*Data section*.
+++++
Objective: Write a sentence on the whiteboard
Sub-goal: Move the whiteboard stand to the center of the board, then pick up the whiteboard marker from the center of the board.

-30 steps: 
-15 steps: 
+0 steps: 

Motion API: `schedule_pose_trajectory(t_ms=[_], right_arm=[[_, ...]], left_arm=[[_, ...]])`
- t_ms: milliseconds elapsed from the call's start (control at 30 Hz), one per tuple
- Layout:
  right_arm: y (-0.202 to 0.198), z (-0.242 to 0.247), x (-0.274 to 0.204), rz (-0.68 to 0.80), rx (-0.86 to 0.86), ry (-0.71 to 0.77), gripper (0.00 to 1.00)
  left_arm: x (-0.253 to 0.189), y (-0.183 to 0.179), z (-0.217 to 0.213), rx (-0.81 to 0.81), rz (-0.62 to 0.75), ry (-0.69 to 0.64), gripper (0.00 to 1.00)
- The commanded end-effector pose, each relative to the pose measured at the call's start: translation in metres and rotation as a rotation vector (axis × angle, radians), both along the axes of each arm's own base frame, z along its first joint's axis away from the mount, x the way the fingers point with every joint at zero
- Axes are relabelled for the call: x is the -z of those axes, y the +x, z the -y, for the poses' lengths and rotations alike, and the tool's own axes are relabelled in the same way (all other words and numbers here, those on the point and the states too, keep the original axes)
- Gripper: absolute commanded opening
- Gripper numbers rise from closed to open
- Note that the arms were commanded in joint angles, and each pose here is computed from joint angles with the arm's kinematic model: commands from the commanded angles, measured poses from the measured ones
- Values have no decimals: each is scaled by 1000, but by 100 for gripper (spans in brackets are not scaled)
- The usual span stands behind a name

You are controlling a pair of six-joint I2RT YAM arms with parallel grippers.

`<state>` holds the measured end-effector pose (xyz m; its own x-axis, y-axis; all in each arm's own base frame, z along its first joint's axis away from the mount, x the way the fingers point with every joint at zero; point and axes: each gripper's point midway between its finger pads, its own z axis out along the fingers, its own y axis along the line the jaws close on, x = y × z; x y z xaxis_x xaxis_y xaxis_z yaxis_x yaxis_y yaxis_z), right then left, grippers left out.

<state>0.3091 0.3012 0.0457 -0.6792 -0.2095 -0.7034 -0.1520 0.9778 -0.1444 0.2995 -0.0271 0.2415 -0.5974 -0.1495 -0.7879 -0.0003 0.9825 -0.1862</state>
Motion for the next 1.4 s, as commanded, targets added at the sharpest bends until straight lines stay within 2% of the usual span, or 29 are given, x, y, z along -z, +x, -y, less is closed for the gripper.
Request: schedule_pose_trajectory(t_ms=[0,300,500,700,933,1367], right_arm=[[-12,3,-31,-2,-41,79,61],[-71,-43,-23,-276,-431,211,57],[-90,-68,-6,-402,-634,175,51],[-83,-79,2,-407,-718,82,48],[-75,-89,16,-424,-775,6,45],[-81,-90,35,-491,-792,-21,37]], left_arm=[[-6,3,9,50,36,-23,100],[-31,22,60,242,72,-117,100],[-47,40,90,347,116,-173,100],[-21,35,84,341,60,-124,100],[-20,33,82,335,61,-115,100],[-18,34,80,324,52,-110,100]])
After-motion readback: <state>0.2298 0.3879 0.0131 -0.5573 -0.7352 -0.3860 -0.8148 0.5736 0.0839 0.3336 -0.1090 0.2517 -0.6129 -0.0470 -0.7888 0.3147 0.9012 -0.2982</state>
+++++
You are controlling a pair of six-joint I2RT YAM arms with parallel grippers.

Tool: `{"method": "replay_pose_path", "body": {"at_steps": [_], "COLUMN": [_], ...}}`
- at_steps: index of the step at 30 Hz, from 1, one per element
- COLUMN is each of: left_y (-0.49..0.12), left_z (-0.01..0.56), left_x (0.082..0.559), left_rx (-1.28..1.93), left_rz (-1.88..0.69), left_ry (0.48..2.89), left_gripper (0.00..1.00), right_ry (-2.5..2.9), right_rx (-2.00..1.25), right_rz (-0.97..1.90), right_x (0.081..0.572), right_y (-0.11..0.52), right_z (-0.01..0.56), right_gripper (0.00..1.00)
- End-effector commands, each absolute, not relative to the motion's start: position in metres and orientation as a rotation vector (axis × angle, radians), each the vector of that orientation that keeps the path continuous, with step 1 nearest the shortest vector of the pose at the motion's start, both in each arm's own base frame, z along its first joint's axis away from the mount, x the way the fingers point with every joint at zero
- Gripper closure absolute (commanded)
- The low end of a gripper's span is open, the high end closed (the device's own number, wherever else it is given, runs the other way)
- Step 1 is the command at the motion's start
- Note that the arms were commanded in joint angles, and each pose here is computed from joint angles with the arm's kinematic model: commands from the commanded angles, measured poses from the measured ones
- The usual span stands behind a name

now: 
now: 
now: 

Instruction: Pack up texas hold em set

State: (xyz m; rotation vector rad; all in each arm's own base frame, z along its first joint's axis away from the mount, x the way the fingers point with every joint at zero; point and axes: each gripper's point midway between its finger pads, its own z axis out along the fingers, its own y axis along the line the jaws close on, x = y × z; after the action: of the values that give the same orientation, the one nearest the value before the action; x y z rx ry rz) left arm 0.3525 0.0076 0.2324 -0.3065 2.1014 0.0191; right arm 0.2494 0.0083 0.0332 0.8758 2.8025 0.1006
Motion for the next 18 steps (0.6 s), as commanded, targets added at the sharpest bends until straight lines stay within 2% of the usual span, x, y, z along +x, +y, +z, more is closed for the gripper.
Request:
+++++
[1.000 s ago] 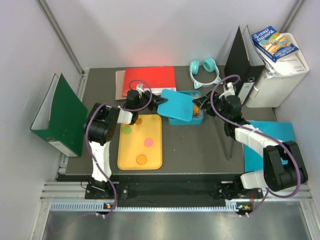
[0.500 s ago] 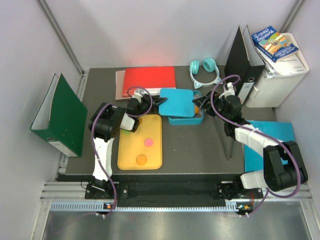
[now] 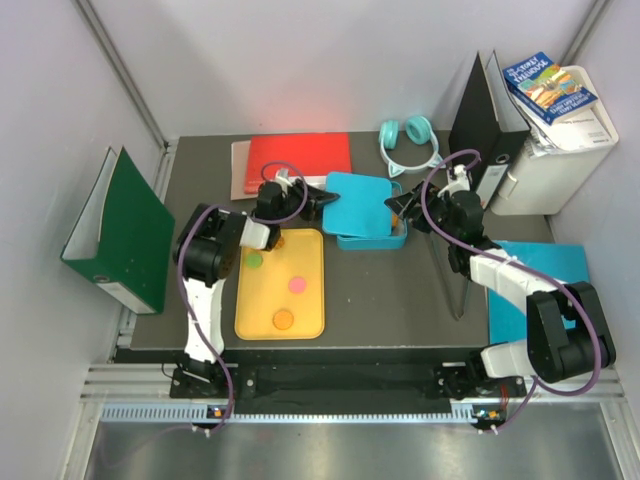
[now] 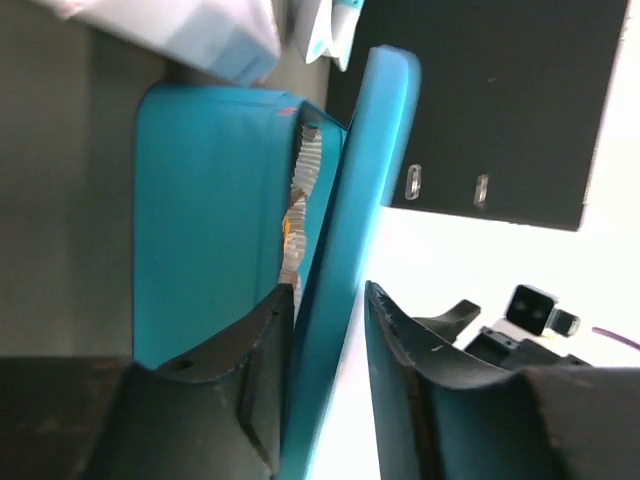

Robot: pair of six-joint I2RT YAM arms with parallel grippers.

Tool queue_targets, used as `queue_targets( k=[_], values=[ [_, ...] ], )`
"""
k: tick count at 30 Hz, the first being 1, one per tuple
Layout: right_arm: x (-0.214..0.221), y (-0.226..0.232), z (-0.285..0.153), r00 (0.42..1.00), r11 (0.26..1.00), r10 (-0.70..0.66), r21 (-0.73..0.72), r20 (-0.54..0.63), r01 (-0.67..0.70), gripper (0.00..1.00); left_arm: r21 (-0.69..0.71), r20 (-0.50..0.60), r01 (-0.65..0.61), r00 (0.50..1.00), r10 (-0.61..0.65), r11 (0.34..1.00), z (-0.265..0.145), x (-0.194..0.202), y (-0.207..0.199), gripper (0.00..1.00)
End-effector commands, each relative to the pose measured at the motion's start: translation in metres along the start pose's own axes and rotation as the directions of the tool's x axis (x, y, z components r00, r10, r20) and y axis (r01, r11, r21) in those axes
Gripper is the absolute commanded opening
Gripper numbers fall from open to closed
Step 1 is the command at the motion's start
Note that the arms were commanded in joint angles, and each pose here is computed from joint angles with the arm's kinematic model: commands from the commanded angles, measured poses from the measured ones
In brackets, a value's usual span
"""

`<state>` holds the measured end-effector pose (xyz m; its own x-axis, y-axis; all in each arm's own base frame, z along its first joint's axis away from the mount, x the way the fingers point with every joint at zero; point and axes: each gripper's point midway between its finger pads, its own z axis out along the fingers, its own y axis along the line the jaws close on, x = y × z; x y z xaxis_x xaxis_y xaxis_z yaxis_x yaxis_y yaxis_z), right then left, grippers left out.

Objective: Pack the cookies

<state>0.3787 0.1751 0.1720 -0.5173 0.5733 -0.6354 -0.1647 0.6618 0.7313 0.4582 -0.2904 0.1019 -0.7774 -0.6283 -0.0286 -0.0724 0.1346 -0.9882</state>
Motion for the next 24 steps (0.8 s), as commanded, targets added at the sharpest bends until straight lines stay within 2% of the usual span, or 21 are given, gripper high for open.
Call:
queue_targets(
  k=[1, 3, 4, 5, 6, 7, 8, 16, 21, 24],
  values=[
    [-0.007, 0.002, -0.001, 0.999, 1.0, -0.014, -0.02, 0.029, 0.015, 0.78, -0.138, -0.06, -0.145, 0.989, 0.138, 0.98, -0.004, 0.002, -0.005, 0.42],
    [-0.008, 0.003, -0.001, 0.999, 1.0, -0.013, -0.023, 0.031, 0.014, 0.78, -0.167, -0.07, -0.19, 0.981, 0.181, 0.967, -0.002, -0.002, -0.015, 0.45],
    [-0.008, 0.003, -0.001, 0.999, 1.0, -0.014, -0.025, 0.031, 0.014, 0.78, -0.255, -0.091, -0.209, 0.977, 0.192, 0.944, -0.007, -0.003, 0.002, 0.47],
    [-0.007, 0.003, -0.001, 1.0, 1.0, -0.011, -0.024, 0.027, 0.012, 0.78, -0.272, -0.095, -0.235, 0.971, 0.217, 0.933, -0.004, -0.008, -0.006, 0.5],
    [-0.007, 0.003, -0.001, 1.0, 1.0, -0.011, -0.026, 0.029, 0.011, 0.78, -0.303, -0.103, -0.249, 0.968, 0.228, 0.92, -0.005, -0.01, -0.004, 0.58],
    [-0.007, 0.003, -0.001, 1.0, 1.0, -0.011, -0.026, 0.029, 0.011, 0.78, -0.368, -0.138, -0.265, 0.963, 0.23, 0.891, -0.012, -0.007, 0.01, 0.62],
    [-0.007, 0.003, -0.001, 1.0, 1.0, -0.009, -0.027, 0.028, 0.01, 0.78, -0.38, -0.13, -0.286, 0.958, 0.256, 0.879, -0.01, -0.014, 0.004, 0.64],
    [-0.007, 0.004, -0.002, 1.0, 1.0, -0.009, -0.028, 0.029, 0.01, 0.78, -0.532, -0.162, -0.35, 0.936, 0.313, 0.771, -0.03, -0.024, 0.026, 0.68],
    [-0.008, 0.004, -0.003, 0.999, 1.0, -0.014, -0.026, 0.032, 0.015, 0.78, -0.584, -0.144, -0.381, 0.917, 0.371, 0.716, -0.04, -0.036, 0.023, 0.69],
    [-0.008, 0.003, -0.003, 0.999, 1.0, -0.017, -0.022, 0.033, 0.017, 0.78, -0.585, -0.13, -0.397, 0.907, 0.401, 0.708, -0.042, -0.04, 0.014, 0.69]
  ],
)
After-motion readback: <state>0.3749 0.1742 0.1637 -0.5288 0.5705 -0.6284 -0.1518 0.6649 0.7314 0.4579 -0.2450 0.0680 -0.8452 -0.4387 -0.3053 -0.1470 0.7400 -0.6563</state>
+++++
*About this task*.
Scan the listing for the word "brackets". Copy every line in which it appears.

*Task result*.
- Values have no decimals: each is scaled by 1000, but by 100 for gripper (spans in brackets are not scaled)
In brackets, a value's usual span

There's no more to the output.